提交 c2cafd39 编写于 作者: J Johannes Schindelin 提交者: Junio C Hamano

t/Makefile: ensure that paths are valid on platforms we care

Some pathnames that are okay on ext4 and on HFS+ cannot be checked
out on Windows. Tests that want to see operations on such paths on
filesystems that support them must do so behind appropriate test
prerequisites, and must not include them in the source tree (instead
they should create them when they run). Otherwise, the source tree
cannot even be checked out.

Make sure that double-quotes, asterisk, colon, greater/less-than,
question-mark, backslash, tab, vertical-bar, as well as any non-ASCII
characters never appear in the pathnames with a new test-lint-* target
as part of a `make test`. To that end, we call `git ls-files` (ensuring
that the paths are quoted properly), relying on the fact that paths
containing non-ASCII characters are quoted within double-quotes.
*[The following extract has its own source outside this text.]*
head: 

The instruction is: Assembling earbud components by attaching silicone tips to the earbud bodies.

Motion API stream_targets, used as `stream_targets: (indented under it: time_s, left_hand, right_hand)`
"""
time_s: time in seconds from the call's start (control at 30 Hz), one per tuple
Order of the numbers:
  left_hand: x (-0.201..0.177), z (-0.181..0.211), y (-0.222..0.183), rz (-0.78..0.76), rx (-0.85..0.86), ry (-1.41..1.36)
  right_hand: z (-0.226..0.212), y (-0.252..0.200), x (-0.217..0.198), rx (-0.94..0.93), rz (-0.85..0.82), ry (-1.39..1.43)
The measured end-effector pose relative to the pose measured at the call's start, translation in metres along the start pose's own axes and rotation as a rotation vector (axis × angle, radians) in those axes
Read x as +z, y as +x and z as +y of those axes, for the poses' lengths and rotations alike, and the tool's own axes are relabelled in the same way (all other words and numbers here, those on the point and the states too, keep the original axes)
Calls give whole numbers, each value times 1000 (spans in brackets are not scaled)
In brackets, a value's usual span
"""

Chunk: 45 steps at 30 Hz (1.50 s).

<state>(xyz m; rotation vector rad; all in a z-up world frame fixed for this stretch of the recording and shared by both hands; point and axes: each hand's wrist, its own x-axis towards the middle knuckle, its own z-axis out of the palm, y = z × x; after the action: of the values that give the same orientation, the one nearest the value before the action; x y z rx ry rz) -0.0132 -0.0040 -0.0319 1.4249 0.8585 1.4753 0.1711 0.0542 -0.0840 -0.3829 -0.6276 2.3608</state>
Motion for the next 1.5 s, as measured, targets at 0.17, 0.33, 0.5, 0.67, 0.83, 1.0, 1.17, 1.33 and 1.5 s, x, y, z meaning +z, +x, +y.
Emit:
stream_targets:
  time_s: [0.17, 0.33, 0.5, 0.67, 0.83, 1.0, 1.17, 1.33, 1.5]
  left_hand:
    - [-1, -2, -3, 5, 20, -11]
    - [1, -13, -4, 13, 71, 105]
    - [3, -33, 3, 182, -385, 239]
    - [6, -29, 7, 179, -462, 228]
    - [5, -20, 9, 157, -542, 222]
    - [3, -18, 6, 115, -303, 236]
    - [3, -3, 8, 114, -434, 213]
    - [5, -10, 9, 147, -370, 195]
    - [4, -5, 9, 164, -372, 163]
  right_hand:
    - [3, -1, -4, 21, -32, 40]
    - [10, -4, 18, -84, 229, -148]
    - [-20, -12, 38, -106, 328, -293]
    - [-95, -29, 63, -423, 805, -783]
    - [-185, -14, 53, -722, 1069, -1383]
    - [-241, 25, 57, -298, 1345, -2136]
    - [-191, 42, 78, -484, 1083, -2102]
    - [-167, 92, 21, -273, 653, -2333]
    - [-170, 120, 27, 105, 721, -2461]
In case that the source code does not actually live in a Git
repository (e.g. when extracted from a .zip file), or that the `git`
executable cannot be executed, we simply ignore the error for now; In
that case, our trusty Continuous Integration will be the last line of
defense and catch any problematic file name.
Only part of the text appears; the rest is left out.